- _ABOUT THIS EXERCISE_
Copy out the lines below that hold the word "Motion".
####################
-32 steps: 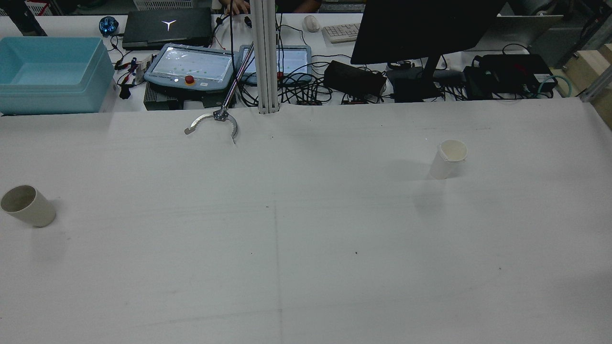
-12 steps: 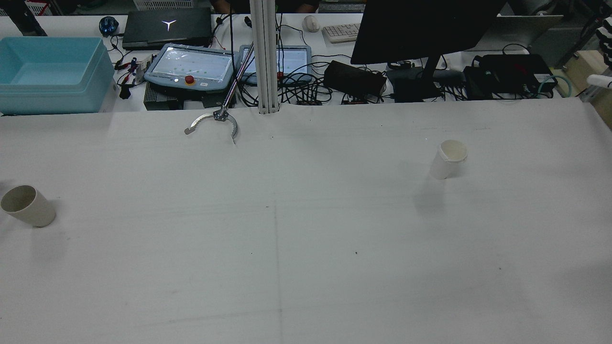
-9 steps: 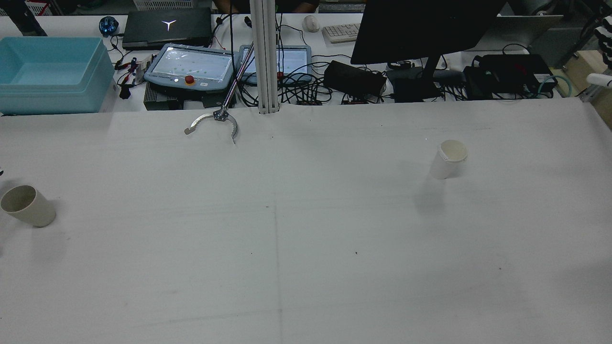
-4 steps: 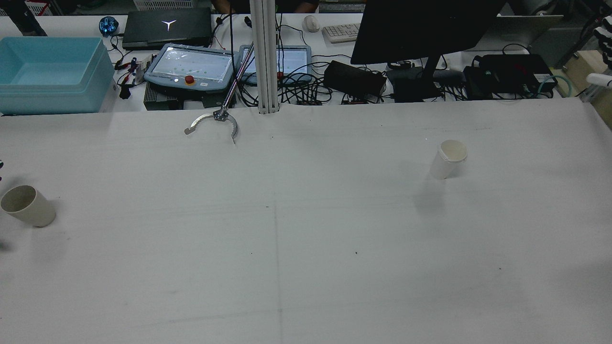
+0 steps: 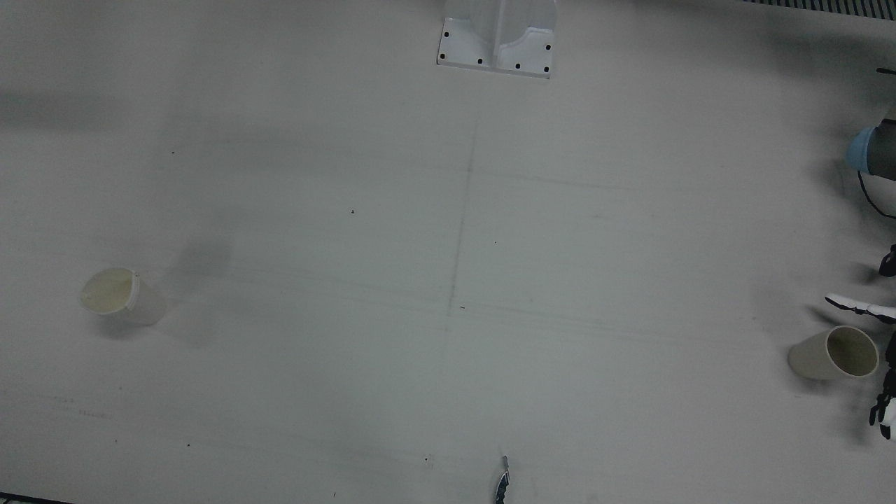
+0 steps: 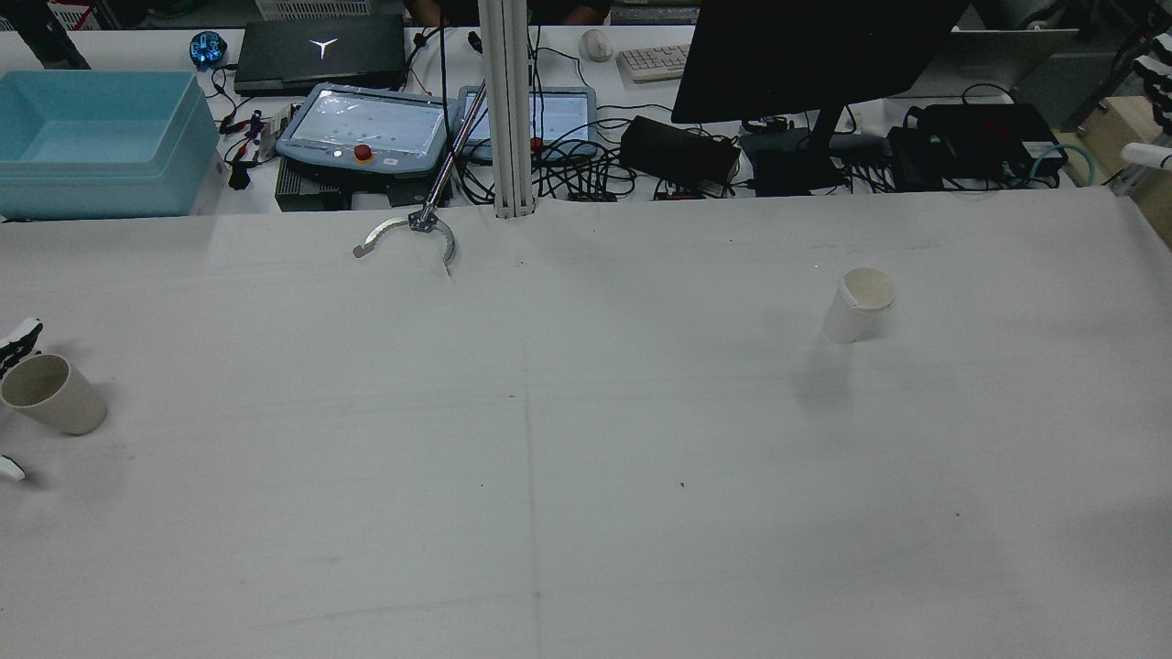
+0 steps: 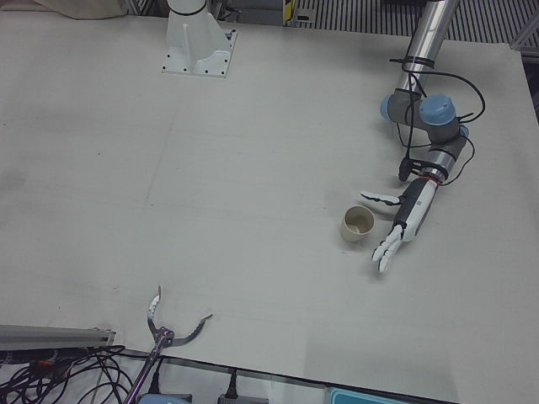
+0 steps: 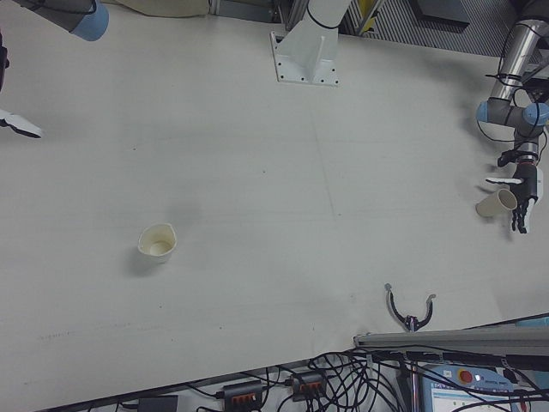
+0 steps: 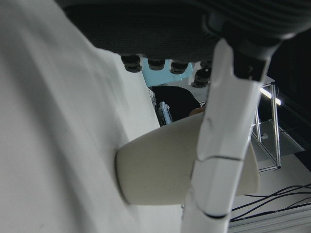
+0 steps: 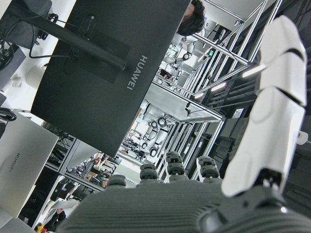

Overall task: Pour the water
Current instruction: 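Reach the left hand to the beige cup and close fingers around it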

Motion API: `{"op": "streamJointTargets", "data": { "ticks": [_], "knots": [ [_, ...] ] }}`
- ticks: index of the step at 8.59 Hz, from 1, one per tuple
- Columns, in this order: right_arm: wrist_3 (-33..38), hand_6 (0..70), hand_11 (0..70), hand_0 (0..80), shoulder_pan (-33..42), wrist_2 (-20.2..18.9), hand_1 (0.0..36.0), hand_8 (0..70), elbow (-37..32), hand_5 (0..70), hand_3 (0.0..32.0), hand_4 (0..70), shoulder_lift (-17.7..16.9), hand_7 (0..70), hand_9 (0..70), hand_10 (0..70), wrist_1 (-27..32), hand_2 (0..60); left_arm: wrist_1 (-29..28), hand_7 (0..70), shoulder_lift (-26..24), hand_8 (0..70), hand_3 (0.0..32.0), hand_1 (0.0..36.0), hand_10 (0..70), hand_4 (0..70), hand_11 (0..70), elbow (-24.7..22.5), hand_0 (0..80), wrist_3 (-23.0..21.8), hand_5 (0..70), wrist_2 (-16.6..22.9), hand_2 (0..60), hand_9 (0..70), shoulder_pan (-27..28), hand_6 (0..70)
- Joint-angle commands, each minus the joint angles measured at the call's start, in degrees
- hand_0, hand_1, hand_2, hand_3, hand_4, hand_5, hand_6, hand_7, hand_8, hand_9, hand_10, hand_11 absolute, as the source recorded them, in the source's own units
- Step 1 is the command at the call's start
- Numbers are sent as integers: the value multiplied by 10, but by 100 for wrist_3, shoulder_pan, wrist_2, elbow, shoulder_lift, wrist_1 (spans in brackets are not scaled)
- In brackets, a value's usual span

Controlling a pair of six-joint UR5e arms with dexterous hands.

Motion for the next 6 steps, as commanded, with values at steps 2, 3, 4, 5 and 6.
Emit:
{"op": "streamJointTargets", "data": {
  "ticks": [2,3,4,5,6],
  "knots": [
    [0,100,0,489,4,1,169,61,-14,72,84,0,4,86,39,0,8,144,314,39,-90,31,0,272,18,178,70,-242,800,-33,0,-84,0,0,94,34],
    [-8,100,0,490,4,1,169,60,-23,72,82,0,4,87,37,0,8,142,386,46,-81,40,0,323,21,192,79,-322,800,-68,0,-66,0,0,94,42],
    [-8,100,0,489,-5,1,169,59,-23,73,84,0,4,86,35,0,-1,143,465,53,-124,45,0,345,24,200,85,-296,800,-121,0,-75,0,2,94,47],
    [0,102,0,489,-5,1,169,59,-23,73,80,0,4,88,36,0,-1,144,457,53,-168,43,0,339,25,203,86,-235,800,-104,0,-84,0,1,102,48],
    [-8,102,0,489,-5,10,169,60,-31,73,84,0,4,90,37,0,-1,143,457,50,-195,40,0,315,24,199,83,-243,800,-95,0,-84,0,0,102,45]
  ]
}}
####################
- _RESULT OF THE TASK_
Motion API: `{"op": "streamJointTargets", "data": { "ticks": [_], "knots": [ [_, ...] ] }}`
Motion for the next 6 steps, as commanded, with values at steps 2, 3, 4, 5 and 6.

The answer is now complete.